The August 2020 election resulted in a victory for the opposition parties and the fall from power of the ruling DPS, which has ruled the country since the introduction of the multi-party system in 1990. Dobričanin and Vučinić both was elected to the Parliament, after the coalition won 32.55% of popular vote and 27 seats in the parliament, while Montenegrin professor close to Serbian Orthodox Church in Montenegro and Davidović's alliance, Zdravko Krivokapić was selected new prime minister-designate of Montenegro by the new parliamentary majority in September 2020, announcing economical reforms, fight against corruption, as well as withdrawal of the disputed law on religious communities. During October and November, Davidović repeatedly stated that the leaders of the populist Democratic Front (of which he was one of the founders in 2012, as well as longtime financier) were trying to obstruct the political agreement on forming a new government, by unfoundedly accusing him and the Serbian Orthodox Church in Montenegro of influencing Prime Minister-designate Krivokapić decisions and the composition of the new cabinet of the Government of Montenegro.

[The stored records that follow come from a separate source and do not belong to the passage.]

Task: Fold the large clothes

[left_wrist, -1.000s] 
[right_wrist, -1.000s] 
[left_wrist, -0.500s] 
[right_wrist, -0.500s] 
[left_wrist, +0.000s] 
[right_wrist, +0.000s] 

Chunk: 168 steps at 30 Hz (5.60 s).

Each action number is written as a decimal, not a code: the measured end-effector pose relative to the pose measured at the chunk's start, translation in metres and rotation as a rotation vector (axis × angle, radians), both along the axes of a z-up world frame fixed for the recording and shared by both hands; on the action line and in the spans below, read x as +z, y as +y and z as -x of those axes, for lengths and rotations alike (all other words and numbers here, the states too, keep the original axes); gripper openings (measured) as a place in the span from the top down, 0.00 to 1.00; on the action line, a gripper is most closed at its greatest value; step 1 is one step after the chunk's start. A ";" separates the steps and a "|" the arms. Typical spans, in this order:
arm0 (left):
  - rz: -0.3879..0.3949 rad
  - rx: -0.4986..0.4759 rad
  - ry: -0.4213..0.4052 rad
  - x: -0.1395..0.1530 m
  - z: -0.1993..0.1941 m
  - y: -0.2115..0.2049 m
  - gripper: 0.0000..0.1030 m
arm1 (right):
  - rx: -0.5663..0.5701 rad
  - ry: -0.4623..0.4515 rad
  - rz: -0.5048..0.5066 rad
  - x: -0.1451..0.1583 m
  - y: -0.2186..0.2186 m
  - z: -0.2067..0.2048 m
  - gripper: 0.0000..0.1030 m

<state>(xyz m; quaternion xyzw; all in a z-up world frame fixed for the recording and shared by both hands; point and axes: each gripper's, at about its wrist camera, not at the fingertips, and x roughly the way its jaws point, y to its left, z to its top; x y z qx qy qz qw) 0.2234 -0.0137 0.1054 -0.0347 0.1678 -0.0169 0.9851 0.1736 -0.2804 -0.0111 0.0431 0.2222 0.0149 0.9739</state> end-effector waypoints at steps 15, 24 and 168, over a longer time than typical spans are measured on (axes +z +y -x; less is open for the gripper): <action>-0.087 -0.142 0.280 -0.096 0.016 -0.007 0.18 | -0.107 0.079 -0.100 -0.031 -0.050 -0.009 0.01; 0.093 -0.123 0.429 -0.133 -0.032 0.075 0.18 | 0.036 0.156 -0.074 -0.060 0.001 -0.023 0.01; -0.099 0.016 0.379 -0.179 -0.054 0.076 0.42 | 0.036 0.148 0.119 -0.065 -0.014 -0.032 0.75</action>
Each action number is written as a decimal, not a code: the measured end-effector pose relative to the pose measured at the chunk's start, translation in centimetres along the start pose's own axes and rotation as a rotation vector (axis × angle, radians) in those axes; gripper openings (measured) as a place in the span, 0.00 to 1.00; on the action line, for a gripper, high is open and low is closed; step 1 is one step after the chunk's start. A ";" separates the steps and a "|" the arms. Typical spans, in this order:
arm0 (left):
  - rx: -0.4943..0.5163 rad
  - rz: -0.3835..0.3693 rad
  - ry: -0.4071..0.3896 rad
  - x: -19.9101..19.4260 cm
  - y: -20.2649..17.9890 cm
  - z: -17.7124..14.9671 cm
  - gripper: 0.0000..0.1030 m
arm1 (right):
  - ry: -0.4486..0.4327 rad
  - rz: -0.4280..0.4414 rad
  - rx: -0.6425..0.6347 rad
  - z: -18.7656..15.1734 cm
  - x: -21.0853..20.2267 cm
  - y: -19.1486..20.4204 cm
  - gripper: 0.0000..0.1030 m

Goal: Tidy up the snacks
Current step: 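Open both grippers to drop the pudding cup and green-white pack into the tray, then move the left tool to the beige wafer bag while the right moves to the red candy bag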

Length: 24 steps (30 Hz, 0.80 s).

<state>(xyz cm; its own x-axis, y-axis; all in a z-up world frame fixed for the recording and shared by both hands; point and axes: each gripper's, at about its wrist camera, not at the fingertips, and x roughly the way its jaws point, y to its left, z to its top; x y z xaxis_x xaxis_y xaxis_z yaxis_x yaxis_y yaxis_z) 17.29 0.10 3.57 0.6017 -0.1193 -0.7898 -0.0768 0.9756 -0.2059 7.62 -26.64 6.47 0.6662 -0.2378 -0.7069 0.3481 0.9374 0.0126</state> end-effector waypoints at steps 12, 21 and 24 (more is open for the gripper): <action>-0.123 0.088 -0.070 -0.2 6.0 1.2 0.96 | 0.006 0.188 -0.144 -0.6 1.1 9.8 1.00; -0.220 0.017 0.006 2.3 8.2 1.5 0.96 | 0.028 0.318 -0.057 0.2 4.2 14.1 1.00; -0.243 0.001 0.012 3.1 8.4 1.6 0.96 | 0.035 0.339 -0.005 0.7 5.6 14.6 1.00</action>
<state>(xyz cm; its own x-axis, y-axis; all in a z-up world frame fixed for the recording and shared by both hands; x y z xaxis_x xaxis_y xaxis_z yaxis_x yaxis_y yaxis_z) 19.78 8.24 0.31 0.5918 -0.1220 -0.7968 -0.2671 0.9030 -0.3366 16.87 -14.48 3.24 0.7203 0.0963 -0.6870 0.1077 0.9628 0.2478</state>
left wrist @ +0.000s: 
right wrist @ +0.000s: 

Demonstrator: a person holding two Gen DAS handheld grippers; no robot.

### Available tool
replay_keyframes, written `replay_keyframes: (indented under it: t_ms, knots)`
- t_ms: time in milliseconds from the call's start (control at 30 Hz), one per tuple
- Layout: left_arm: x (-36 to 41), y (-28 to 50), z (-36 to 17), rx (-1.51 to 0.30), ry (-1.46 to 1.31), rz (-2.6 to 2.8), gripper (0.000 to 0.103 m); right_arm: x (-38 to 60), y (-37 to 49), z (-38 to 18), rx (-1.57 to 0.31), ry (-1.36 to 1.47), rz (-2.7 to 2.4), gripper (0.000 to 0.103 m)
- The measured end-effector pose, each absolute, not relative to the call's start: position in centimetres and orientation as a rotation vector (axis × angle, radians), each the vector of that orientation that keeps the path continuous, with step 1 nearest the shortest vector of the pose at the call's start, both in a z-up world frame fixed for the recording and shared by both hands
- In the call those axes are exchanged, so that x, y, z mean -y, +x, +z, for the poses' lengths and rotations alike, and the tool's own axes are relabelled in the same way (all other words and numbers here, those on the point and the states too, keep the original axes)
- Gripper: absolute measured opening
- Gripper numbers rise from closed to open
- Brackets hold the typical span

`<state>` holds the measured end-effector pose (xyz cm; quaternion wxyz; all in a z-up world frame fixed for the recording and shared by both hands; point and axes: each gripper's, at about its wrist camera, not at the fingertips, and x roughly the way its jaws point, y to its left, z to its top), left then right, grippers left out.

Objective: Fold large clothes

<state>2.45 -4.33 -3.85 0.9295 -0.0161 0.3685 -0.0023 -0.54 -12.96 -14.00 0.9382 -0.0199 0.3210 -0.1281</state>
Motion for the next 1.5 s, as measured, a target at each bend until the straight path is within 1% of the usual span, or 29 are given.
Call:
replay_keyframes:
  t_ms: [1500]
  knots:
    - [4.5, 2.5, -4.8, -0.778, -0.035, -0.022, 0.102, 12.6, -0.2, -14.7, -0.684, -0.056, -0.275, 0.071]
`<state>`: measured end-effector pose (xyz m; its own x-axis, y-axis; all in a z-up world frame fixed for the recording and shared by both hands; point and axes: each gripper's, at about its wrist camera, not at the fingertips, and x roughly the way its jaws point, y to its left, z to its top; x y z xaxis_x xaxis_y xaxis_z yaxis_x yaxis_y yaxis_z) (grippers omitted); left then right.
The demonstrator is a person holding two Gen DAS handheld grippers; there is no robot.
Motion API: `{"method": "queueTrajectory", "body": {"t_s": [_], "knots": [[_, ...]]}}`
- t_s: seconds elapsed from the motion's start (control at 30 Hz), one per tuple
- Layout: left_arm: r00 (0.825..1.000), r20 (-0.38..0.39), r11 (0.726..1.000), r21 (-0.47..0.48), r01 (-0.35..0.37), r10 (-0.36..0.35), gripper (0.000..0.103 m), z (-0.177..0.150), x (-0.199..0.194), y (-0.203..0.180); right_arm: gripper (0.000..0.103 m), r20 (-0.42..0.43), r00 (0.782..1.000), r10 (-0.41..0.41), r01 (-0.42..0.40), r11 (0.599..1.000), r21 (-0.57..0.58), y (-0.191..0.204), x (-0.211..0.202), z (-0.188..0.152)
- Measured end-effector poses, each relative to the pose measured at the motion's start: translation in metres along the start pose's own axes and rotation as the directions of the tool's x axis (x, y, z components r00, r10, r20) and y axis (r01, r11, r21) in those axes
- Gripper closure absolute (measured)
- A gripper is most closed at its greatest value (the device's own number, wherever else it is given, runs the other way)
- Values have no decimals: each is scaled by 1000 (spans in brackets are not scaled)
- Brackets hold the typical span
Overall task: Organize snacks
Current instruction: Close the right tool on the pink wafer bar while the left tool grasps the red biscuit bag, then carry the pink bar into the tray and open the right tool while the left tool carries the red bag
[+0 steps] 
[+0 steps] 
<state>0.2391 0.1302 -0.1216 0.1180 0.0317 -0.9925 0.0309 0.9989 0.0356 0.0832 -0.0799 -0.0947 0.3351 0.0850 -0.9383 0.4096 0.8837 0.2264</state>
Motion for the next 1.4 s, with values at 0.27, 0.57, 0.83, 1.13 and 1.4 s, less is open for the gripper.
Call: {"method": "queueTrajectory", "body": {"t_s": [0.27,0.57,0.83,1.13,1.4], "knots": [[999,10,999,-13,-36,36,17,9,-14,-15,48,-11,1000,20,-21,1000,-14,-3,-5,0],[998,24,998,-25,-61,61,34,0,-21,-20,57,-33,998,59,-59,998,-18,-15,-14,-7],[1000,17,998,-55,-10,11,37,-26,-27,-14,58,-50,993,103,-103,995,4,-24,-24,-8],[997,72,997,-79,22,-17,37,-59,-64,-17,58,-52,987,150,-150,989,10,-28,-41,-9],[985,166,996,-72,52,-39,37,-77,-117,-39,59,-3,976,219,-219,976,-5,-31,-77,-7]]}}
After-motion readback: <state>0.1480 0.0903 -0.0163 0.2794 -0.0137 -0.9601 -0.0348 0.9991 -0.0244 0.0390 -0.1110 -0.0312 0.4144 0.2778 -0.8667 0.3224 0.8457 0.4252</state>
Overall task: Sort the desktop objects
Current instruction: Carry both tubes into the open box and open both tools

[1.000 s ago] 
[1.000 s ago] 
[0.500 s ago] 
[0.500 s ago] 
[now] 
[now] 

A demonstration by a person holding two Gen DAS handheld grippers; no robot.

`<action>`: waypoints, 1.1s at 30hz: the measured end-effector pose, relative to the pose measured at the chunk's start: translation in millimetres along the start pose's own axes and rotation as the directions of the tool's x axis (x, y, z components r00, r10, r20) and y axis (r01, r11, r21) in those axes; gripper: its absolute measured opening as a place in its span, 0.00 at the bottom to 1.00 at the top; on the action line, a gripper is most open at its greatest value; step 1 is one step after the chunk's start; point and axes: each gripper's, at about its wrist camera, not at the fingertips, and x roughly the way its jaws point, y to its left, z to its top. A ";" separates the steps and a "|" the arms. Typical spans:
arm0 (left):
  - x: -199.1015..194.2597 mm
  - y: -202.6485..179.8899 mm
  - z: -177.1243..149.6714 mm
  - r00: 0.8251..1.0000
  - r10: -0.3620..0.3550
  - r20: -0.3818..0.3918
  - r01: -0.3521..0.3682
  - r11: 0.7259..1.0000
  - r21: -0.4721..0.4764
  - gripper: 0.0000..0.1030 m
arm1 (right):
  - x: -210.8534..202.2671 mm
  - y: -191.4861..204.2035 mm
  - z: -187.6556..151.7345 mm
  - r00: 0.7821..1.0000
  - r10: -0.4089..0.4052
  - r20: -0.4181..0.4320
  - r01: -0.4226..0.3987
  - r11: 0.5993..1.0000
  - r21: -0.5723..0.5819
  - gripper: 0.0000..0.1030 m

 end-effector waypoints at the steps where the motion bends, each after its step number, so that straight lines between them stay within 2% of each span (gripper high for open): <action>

He told the media that the Democratic Front would not succeed in that because, as he said, "the prime minister-designate has the support of the people of Montenegro."

===Political party===
On 21 November 2020, at the church's holiday of Holy Archangel Michael, the businessman Miodrag Davidović announced that he is founding a political party under the name the Popular Movement (of Montenegro). Davidović announced new party founding in front of the Monastery of Saint Sava at the Golija Mountain near Nikšić, which is his endowment. He said that the new party practically emerged from the short-lived For the Benefit of All coalition, which he initiated in 2019, and which consisted of the Socialist People's Party (SNP), United Montenegro (UCG), the Workers' Party (RP) and the independent parliamentary club in the parliamentary led by Aleksandar Damjanović. Davidović announced that the high-ranking members of the new party will be the members of the Matica Srpska in Montenegro, NGO "We won't give you, Montenegro", as well as some of members of the cabinet of Zdravko Krivokapić. On 1 February 2021 in Nikšić, Davidović and his associates presented the program and ideological identity of the new party, announcing participation in the March 2021 local elections in Nikšić, as well expressing support for Prime Minister Krivokapić and his government. Since its foundation party accepted a centre-right, populist discourse, advocating moderate and cultural conservatism, anti-corruption, Eastern Orthodox Church rights in Montenegro, rule of law, decentralisation, labour rights and agrarianism. Party failed to achieve a significant result in competition with another right-wing populist list led by Democratic Front alliance, which enjoyed support by the SNS-led regime in Serbia. SNS-controlled media and its affiliated political outlets in Serbia, Montenegro and Republika Srpska publicly supported Democratic Front-led list, launching a negative campaign to discredit Davidović and his newly-formed party, as direct competition seeking support from the same voter base, among local Serb community. Davidović's party continued to operate locally within Nikšić municipality, where it currently has a single representative in the 41-seat assembly.